Try clicking around on that site. Most of the links all just go to 'newstweek.com' and none of what are apparently meant to look like links on the frontpage actually go anywhere. The only page that actually functions is the 'article' page. The only links on the page go to:
Both of the photos of the supposed perpetrators link to the home pages of the same guys that are in the Copyright notice at the bottom of the page. So far as I can tell this is a total hoax.
That was my impression, too. 30 euros is too good to be true for what they described, which made me suspicious. The rest of the site is an obvious hoax.
Is there any outside information on this? At first glance it looks like a complete hoax.
The supposed story about it is hosted on the homepage of the device in question, and I see no other hits for it on Google.
Edit: It looks like ibejoeb has the right of it. It is a hoax in the in the stunt/prank/hype/performance art manner, rather than the malicious deception sort.
Still, the hardware (a Sheeva Plug?) and consequent hack described is very possible, tho I understand that setting up a man-in-the-middle DHCP server to override that on the public hotspot is more straightforward.
I completely agree that it could be an actual thing.
From a hardware and security perspective it is, as you say, all of the shelf hardware and techniques, ARP poisoning vs. MitM DHCP server have tradeoffs which have slipped from memory, but you can basically go either way.
The doubt is entirely about the hype and false appearance of a third party news story.
Maybe the intent is to highlight the problems with using unencrypted HTTP? I can dream that it's a well intentioned stunt can't I?
Definitely looks like a joke given the BusyBox banner.
However, the technology described is something that is completely technically possible -- ARP spoofing on an open wireless network and performing MITM content modification.
I don't know if that's the original, but there have been many such 'pranks.' IIRC there was a video circulating a while ago showing the reactions of people at DEFCON who had their connection hijacked to redirect to goatse (or was it all of the images were replaced with the goatse guy, I can't remember full).
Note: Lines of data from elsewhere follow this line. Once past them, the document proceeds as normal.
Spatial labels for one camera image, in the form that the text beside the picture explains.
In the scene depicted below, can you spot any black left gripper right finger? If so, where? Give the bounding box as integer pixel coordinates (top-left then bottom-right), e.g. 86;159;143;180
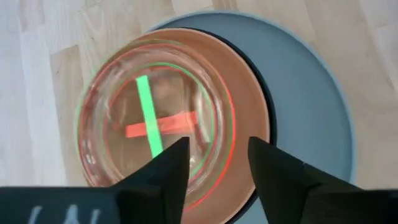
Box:
247;136;398;224

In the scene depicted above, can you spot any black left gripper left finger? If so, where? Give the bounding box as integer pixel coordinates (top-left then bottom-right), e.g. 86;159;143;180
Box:
0;136;191;224

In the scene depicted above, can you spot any black plastic plate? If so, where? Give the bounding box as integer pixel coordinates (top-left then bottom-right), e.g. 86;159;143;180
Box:
185;27;278;224

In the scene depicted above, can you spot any grey plastic plate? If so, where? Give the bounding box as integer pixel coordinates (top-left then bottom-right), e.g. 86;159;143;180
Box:
148;10;358;224

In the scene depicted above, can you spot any orange plastic plate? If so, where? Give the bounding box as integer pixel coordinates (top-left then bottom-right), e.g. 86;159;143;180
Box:
75;27;271;224

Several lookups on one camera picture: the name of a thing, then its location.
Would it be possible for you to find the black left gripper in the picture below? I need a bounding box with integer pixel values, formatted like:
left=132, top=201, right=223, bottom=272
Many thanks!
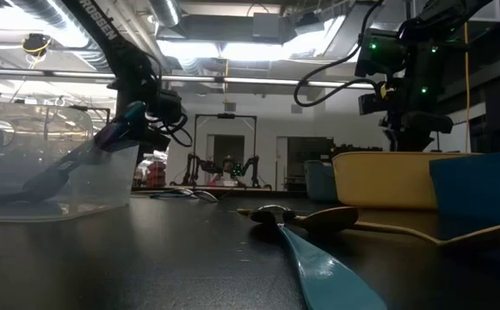
left=118, top=84, right=171, bottom=152

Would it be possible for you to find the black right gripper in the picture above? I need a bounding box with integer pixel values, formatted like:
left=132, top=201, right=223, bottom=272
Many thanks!
left=380, top=109, right=455, bottom=152

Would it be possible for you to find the black spoon with blue handle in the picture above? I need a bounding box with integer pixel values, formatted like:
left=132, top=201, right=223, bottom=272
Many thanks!
left=248, top=203, right=389, bottom=310

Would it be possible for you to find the red tool cart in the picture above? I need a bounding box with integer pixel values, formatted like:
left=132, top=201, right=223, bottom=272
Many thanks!
left=145, top=160, right=168, bottom=189

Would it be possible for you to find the yellow plastic bin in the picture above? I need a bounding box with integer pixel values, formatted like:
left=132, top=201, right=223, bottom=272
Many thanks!
left=331, top=151, right=483, bottom=211

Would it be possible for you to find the white board panel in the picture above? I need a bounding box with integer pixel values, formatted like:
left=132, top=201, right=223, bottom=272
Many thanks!
left=429, top=120, right=487, bottom=153

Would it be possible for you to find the blue plastic bin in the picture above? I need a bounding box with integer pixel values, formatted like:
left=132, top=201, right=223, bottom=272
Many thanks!
left=429, top=149, right=500, bottom=221

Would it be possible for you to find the small spoons top left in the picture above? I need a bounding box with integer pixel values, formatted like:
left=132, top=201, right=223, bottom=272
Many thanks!
left=149, top=187, right=220, bottom=204

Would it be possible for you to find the person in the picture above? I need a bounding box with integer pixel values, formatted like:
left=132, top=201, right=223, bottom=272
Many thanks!
left=214, top=155, right=240, bottom=187

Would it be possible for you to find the clear plastic bin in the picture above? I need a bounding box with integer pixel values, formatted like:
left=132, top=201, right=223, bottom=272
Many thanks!
left=0, top=99, right=141, bottom=223

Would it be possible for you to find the grey-blue plastic bin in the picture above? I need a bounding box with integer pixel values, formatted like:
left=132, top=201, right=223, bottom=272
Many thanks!
left=303, top=159, right=340, bottom=203

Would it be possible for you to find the long ceiling light bar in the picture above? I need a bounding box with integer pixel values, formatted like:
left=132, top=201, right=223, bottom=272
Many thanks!
left=0, top=67, right=392, bottom=91

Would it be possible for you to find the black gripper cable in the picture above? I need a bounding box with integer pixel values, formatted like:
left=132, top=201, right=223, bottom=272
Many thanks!
left=293, top=0, right=384, bottom=109
left=145, top=107, right=194, bottom=150

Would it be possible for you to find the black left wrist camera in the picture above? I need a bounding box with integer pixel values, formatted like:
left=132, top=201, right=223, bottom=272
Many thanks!
left=158, top=89, right=185, bottom=126

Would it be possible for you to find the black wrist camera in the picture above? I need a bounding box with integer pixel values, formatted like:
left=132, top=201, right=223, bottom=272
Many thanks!
left=358, top=92, right=389, bottom=116
left=158, top=89, right=185, bottom=126

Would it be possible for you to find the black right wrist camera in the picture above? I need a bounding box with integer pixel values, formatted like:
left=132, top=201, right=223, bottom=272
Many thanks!
left=358, top=92, right=389, bottom=116

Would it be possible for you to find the yellow power cable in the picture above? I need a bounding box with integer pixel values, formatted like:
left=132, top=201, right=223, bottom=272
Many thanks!
left=462, top=21, right=472, bottom=154

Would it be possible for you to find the black gantry frame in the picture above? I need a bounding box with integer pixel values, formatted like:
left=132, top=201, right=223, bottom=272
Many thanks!
left=192, top=113, right=259, bottom=189

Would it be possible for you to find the silver ventilation duct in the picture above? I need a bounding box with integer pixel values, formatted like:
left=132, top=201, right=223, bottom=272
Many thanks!
left=10, top=0, right=182, bottom=117

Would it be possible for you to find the black cable reel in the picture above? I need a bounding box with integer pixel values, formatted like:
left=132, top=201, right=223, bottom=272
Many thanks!
left=20, top=33, right=53, bottom=58

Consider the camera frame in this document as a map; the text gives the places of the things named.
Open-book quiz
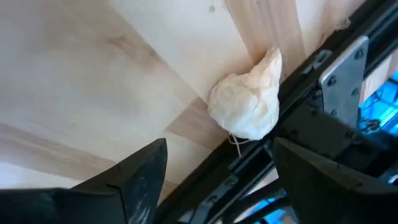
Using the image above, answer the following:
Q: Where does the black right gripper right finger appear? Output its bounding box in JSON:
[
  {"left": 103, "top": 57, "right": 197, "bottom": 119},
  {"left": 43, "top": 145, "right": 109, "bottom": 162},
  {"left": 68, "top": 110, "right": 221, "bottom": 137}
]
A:
[{"left": 272, "top": 138, "right": 398, "bottom": 224}]

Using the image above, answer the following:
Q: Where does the white cloth bag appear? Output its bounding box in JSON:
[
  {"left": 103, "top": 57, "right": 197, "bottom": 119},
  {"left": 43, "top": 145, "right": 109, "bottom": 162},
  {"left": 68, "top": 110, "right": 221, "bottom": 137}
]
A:
[{"left": 207, "top": 47, "right": 283, "bottom": 158}]

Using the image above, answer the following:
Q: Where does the silver bracket plate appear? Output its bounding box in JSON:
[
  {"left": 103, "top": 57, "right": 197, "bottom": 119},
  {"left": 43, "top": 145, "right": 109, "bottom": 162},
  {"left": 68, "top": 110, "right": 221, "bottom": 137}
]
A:
[{"left": 317, "top": 35, "right": 370, "bottom": 128}]

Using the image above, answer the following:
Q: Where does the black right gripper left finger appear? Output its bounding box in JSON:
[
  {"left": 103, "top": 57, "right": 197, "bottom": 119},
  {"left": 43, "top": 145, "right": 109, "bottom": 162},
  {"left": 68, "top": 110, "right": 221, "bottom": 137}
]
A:
[{"left": 0, "top": 138, "right": 168, "bottom": 224}]

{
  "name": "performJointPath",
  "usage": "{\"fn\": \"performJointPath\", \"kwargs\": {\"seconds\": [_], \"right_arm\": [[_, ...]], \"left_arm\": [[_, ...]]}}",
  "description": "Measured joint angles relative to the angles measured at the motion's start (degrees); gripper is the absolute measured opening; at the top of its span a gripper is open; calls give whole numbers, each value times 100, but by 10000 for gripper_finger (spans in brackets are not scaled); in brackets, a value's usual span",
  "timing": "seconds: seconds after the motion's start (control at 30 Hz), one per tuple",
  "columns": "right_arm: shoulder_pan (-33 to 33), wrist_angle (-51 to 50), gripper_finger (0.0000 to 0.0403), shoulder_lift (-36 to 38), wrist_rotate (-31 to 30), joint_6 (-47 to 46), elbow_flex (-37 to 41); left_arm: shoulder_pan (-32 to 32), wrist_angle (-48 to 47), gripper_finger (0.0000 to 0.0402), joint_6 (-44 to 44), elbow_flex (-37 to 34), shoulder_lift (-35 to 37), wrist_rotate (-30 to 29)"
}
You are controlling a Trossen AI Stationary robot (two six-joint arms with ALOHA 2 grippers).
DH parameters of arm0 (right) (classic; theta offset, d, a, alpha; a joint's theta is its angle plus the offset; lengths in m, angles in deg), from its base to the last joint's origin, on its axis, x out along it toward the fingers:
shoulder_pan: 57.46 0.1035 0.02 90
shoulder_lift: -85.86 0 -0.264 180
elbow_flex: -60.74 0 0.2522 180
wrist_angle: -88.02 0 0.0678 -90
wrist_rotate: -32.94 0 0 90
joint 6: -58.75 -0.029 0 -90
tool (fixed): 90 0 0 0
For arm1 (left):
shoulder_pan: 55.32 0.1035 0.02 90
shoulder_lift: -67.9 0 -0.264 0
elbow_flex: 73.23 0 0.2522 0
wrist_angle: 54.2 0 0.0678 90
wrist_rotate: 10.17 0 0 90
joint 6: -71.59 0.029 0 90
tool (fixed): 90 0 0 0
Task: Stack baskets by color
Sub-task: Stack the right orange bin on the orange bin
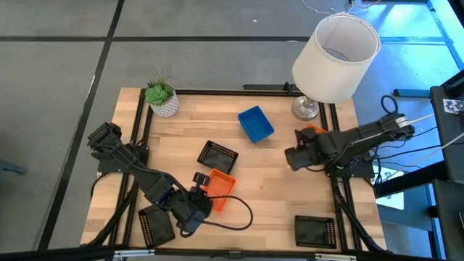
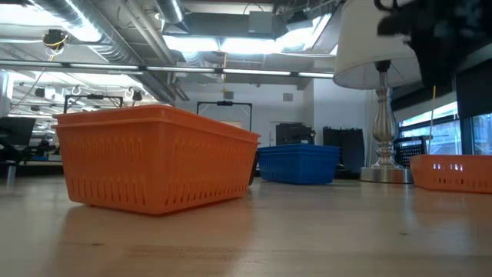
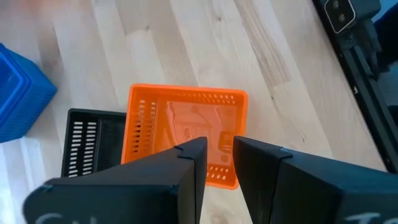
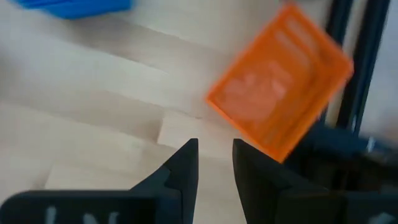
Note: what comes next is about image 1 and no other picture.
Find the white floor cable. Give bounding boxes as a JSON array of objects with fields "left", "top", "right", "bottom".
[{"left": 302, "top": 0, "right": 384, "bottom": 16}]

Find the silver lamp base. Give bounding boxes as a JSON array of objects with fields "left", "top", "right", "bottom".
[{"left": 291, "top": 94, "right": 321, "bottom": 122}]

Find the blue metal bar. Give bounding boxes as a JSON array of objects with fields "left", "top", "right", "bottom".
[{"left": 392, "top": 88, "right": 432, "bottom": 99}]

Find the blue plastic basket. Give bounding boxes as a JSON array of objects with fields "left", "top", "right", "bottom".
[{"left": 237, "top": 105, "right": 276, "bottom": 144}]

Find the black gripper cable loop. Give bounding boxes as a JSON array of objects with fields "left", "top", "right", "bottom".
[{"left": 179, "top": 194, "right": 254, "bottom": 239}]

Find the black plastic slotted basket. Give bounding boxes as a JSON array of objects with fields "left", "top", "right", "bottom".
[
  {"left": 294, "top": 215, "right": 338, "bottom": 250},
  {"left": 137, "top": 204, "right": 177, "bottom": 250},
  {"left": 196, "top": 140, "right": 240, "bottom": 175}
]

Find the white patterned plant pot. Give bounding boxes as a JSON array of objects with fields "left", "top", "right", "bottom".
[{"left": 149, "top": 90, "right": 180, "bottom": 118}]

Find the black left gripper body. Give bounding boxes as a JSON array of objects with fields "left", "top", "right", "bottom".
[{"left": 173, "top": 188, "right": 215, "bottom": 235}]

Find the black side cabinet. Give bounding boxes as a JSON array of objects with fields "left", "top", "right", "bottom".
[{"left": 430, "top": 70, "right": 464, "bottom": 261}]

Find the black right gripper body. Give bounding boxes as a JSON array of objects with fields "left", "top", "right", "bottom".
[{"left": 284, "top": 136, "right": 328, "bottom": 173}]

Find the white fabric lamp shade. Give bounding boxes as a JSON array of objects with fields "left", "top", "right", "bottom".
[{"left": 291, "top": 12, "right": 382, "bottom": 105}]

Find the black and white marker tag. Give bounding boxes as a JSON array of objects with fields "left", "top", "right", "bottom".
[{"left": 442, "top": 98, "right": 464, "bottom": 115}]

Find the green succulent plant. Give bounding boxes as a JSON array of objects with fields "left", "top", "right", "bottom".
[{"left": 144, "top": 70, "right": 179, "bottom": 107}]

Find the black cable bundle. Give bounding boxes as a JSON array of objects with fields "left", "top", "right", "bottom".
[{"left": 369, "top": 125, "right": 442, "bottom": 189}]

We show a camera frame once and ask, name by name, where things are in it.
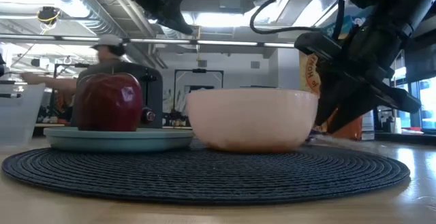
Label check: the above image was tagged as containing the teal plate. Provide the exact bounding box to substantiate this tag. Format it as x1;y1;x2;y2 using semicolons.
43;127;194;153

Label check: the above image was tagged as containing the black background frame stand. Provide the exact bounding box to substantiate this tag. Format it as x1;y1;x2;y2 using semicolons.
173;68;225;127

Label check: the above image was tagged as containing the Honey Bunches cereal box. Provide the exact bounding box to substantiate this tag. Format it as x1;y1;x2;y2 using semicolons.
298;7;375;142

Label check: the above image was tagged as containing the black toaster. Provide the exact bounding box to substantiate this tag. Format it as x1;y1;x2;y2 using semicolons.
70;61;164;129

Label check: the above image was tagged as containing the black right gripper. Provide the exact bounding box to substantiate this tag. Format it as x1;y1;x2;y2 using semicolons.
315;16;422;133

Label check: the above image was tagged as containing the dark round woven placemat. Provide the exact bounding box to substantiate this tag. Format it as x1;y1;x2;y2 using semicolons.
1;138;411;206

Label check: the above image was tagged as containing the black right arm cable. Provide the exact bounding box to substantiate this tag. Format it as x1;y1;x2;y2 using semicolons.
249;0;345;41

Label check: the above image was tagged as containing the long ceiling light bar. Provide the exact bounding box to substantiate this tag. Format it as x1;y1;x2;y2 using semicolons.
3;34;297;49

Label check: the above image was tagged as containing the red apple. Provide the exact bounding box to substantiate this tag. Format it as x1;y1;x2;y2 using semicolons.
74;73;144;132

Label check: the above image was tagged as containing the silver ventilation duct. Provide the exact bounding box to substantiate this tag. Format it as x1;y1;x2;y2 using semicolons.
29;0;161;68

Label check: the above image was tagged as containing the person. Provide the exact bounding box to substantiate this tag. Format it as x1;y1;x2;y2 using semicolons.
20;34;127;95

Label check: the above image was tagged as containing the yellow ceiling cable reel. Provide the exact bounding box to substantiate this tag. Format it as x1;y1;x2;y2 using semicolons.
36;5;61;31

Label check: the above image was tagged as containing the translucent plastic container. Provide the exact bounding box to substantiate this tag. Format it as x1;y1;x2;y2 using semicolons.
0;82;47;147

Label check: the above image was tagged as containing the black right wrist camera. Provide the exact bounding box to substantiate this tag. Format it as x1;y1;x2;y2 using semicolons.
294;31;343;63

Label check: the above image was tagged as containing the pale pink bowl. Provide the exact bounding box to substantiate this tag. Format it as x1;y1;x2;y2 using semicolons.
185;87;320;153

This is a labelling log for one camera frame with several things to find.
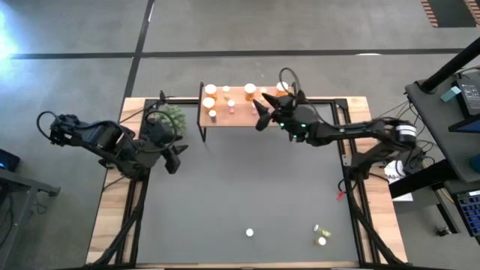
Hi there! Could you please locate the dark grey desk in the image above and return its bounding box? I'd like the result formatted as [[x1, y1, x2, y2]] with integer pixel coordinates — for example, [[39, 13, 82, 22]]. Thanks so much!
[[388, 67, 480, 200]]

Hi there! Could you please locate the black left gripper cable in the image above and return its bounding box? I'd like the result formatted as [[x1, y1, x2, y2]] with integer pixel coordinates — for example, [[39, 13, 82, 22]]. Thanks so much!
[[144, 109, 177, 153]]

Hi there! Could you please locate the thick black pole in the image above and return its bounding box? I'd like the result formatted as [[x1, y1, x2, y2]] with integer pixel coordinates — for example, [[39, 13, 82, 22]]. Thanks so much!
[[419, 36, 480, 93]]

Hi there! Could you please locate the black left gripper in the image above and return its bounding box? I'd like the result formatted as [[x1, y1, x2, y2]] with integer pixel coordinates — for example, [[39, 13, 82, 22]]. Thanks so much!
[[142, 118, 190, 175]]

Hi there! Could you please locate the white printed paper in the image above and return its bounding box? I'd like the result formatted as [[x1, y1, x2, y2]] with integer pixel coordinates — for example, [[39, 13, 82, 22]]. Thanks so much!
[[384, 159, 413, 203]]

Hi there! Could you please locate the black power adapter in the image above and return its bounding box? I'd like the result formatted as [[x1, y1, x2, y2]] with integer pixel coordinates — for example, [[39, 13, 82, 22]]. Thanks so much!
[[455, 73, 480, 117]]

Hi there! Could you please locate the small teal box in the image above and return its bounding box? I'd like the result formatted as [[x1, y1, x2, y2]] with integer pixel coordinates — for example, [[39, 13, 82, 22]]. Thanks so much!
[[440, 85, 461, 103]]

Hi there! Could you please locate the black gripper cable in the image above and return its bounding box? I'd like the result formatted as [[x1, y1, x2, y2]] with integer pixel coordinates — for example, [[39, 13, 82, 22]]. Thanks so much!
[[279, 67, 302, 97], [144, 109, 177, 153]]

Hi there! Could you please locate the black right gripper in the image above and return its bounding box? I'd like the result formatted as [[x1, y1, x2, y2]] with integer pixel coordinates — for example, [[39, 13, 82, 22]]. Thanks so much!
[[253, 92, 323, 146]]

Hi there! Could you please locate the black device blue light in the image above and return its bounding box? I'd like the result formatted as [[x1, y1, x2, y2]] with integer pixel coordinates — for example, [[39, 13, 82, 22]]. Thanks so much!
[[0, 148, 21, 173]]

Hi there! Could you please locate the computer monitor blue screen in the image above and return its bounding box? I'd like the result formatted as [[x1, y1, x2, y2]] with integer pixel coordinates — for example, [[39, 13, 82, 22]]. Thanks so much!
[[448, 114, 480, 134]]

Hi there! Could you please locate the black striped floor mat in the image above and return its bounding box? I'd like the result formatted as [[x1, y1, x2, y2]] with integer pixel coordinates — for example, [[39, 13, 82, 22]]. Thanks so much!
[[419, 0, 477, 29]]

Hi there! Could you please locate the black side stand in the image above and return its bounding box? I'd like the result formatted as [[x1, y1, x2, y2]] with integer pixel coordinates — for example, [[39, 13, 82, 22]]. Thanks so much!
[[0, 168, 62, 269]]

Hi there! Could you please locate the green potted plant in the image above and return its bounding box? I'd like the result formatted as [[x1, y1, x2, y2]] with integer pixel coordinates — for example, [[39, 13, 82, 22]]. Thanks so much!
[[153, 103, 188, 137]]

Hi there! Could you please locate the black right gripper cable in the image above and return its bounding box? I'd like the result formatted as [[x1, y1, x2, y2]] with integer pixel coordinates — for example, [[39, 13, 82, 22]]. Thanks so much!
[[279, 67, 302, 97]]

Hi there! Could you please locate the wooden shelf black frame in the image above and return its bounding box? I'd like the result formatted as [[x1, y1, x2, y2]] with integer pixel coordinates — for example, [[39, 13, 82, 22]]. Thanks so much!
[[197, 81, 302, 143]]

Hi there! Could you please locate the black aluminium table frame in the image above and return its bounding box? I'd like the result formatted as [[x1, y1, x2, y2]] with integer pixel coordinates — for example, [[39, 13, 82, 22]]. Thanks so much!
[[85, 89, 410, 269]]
If this wasn't a joke, this would be way wrong. This article is so focused on the computer aspect of getting away with this that they forget the physical world. There is such a thing as a camera and if your going to be going about installing this at enough locations to be meaningful, enough information will eventually come out to get you caught. Moreover, once a device like this began to scare people enough to enter the news, people would find it near the hotspot and its threat would be neutralized.
This is obviously some kind of awareness campaign, but it makes me wonder where the joke ends. Did anyone actually make the device (it certainly is possible) or is it just a hoax news article?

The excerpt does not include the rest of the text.